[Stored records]
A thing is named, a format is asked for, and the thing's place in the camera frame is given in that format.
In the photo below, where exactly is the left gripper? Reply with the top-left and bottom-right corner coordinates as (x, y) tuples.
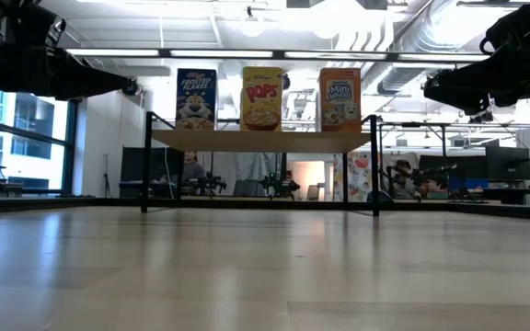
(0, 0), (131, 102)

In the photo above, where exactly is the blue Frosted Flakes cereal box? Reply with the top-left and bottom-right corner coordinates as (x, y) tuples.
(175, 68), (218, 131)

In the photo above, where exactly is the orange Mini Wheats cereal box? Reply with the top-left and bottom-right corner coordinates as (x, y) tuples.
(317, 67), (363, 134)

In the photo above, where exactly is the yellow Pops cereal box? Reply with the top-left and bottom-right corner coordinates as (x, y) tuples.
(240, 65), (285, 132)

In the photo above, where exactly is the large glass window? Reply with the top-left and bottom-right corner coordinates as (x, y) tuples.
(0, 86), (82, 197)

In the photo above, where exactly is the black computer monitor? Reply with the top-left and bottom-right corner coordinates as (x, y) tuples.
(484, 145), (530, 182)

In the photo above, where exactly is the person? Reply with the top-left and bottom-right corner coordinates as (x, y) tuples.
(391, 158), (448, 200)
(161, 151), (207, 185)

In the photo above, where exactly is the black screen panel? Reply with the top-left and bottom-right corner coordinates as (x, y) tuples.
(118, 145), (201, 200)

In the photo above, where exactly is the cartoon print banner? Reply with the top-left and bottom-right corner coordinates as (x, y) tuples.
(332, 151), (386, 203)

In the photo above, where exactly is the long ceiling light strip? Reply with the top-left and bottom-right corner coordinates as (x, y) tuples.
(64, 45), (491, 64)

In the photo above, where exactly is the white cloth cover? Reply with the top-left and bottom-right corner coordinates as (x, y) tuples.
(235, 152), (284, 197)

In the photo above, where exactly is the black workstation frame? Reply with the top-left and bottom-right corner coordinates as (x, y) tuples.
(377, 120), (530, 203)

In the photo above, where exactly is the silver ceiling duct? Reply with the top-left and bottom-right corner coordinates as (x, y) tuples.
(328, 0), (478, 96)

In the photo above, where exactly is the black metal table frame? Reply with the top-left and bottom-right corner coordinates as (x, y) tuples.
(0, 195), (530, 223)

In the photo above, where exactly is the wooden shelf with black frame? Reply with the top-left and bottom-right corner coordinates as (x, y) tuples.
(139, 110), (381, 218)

ACTIVITY.
Copy all of the entries verbatim, leaving out any pictures they contain.

SOLUTION TO THE PROBLEM.
A thing is named, a format is asked for, and the thing's place in the camera frame is given in that format.
In the photo below, where exactly is the left gripper? Reply with the top-left and bottom-right corner coordinates as (x, y) tuples.
(0, 0), (131, 102)

In the photo above, where exactly is the blue Frosted Flakes cereal box? Reply with the top-left and bottom-right corner coordinates as (x, y) tuples.
(175, 68), (218, 131)

In the photo above, where exactly is the orange Mini Wheats cereal box? Reply with the top-left and bottom-right corner coordinates as (x, y) tuples.
(317, 67), (363, 134)

In the photo above, where exactly is the yellow Pops cereal box? Reply with the top-left and bottom-right corner coordinates as (x, y) tuples.
(240, 65), (285, 132)

In the photo above, where exactly is the large glass window? Reply with the top-left and bottom-right corner coordinates as (x, y) tuples.
(0, 86), (82, 197)

In the photo above, where exactly is the black computer monitor? Reply with the top-left and bottom-right corner coordinates as (x, y) tuples.
(484, 145), (530, 182)

In the photo above, where exactly is the person? Reply with the top-left and bottom-right corner coordinates as (x, y) tuples.
(391, 158), (448, 200)
(161, 151), (207, 185)

In the photo above, where exactly is the black screen panel? Reply with the top-left and bottom-right corner coordinates as (x, y) tuples.
(118, 145), (201, 200)

In the photo above, where exactly is the cartoon print banner? Reply with the top-left and bottom-right corner coordinates as (x, y) tuples.
(332, 151), (386, 203)

In the photo above, where exactly is the long ceiling light strip? Reply with the top-left and bottom-right corner coordinates as (x, y) tuples.
(64, 45), (491, 64)

In the photo above, where exactly is the white cloth cover? Reply with the top-left and bottom-right corner coordinates as (x, y) tuples.
(235, 152), (284, 197)

In the photo above, where exactly is the black workstation frame? Reply with the top-left and bottom-right corner coordinates as (x, y) tuples.
(377, 120), (530, 203)

In the photo above, where exactly is the silver ceiling duct? Reply with the top-left and bottom-right corner coordinates as (x, y) tuples.
(328, 0), (478, 96)

In the photo above, where exactly is the black metal table frame? Reply with the top-left and bottom-right corner coordinates as (x, y) tuples.
(0, 195), (530, 223)

In the photo above, where exactly is the wooden shelf with black frame? Reply with the top-left and bottom-right corner coordinates as (x, y) tuples.
(139, 110), (381, 218)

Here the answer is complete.